UMA votação de mais de 8.000 americanos divulgados pelo Programa de Pesquisa de Prevenção de Violência Davis da Universidade da Califórnia e o Centro de Pesquisa de Violência por Armas de Fogo da Califórnia descobriram que metade dos entrevistados concordou que “nos próximos anos, haverá uma guerra civil nos Estados Unidos”. Em primeiro lugar, eca. Segundo, como trazer Shiloh para os subúrbios funcionaria?

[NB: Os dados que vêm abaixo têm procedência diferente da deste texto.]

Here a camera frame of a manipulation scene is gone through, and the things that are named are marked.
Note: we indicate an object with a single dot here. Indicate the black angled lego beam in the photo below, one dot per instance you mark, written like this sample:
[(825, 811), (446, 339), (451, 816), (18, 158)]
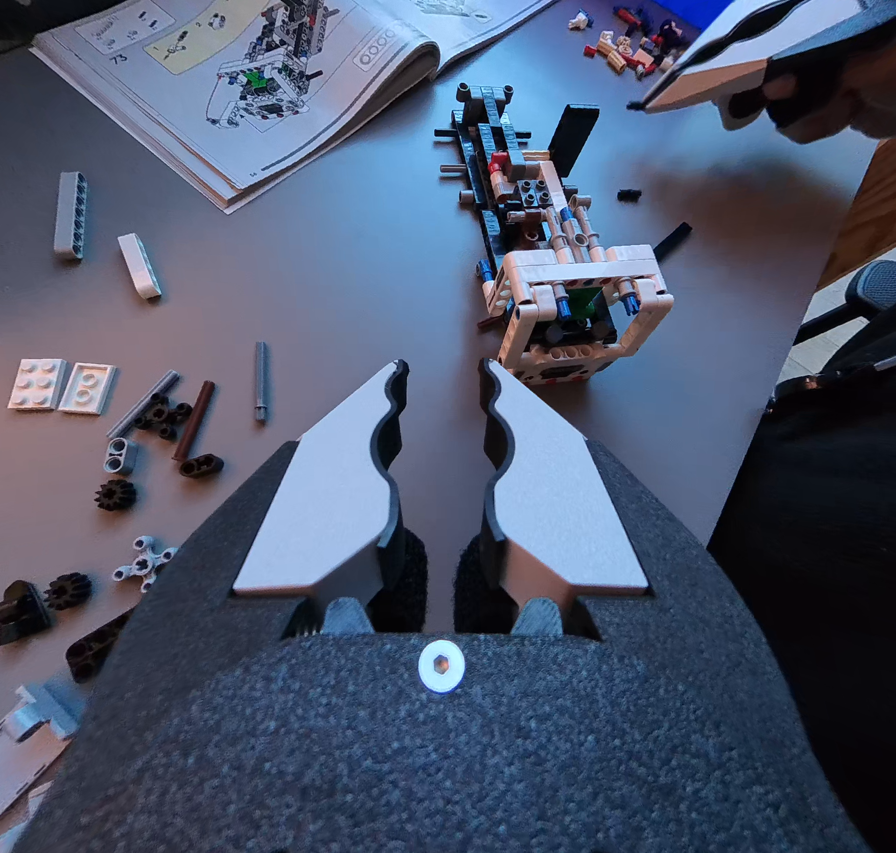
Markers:
[(94, 646)]

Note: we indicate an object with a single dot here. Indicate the light grey two-hole connector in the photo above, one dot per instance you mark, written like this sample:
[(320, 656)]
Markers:
[(121, 455)]

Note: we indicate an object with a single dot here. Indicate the black lego block piece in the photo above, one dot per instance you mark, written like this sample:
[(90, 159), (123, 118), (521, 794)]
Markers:
[(21, 611)]

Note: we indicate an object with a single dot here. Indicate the black lego cross connector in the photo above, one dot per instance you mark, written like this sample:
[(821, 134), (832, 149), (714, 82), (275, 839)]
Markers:
[(161, 415)]

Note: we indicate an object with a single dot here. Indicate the light grey holed lego beam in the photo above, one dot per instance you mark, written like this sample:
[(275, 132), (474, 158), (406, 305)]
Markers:
[(70, 216)]

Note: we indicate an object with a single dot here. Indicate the black lego gear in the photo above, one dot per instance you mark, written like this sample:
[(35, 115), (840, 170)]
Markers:
[(68, 590), (115, 494)]

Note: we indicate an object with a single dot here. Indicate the lego truck model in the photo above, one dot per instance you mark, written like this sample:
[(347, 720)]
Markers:
[(581, 265)]

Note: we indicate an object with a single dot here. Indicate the white lego beam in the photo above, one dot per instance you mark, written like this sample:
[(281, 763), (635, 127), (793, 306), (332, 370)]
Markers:
[(140, 266)]

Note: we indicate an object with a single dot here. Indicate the person's black clothing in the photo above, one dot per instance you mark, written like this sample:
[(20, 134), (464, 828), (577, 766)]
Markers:
[(805, 552)]

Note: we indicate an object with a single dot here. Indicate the black two-hole lego beam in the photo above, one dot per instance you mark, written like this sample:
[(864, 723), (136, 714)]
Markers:
[(201, 464)]

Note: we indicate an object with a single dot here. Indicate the short grey lego axle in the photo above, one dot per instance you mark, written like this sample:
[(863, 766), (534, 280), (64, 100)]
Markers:
[(261, 380)]

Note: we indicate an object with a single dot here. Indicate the pile of small lego pieces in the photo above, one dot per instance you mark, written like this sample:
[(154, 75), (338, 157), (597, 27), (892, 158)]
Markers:
[(623, 47)]

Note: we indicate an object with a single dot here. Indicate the lego instruction booklet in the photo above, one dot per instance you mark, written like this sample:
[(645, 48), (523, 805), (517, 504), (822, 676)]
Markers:
[(245, 117)]

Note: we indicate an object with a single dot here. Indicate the black lego axle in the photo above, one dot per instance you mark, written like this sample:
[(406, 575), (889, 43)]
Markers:
[(672, 240)]

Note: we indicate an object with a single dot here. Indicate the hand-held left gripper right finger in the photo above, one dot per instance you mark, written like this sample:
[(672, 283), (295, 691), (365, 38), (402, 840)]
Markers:
[(560, 517)]

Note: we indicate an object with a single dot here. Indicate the black office chair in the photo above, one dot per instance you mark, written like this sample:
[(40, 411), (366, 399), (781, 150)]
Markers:
[(868, 286)]

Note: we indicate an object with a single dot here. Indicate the white lego panel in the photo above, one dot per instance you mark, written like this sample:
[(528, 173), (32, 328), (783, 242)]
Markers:
[(24, 769)]

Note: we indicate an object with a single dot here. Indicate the light grey lego rotor connector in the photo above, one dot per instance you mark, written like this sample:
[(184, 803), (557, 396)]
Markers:
[(143, 562)]

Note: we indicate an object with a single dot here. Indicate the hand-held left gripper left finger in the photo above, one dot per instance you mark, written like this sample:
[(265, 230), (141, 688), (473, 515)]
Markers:
[(329, 510)]

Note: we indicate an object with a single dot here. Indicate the person's right hand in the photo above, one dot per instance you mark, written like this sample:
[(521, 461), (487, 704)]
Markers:
[(864, 89)]

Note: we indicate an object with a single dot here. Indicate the long grey lego axle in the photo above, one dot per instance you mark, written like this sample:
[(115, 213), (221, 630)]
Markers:
[(143, 405)]

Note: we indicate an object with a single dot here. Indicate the black lego pin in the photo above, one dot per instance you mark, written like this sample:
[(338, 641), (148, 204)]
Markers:
[(630, 195)]

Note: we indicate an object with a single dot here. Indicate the dark brown lego axle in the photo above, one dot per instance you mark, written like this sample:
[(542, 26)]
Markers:
[(196, 419)]

Guerras completas tendem a se atolar na geografia muito rapidamente. O arco de comando do Exército Continental de George Washington pode ser contado em grande parte das margens dos rios. Um mapa topográfico do Afeganistão agora parece uma profecia.
Sim, o mapa do Colégio Eleitoral de 2020 dá a impressão de que ainda existem regiões confiáveis e contíguas deste continente com limites naturais ou psicológicos semelhantes à Linha Mason-Dixon de outrora. Mas os mapas de resultados das eleições municipais contam uma história mais confusa de quem somos e onde vivemos. Mais californianos do que texanos votaram em Donald Trump. E mesmo Richmond não é mais Richmond – agora que a cidade removeu todos os monumentos confederados da Monument Avenue, é apenas um bando de eleitores de Joe Biden passando por uma estátua do tenista Arthur Ashe.
Aqui em Montana, um estado tão vermelho quanto um Cereja de cabeça chata, eu sou um democrata que vive em um condado azul maior que Delaware. Ainda assim, os republicanos vivem entre nós e se parecem com as pessoas. (Oi, Larry.) É difícil identificá-los, a menos que eles pisem na frente da câmera C-SPAN para dar um soco em Ted Cruz.
No meio da pandemia, fiquei na fila de hambúrgueres entre uma loira rabugenta que me xingou por usar uma máscara facial e o irmão de um colega de escola ansioso para falar sobre o escritor do boletim de linguística do Times, John McWhorter. Ambos os meus vizinhos pediram batatas fritas cozidas na mesma cuba de óleo. Onde está a linha de demarcação nesse cenário – a máquina de milkshake?
O Partido Republicano do Texas, sempre aspiracional, colocou a secessão dos Estados Unidos em sua plataforma mais recente. E, no entanto, a secessão é tecnicamente ilegal – graças aos texanos. Em 1869, em Texas v. White, a Suprema Corte considerou a secessão inconstitucional e declarou a União “perpétua”.
Daí o apelo inebriante dessas fantasias contínuas de divisão e guerra civil: estamos presos um ao outro. Estamos presos. Um com o outro. Para sempre.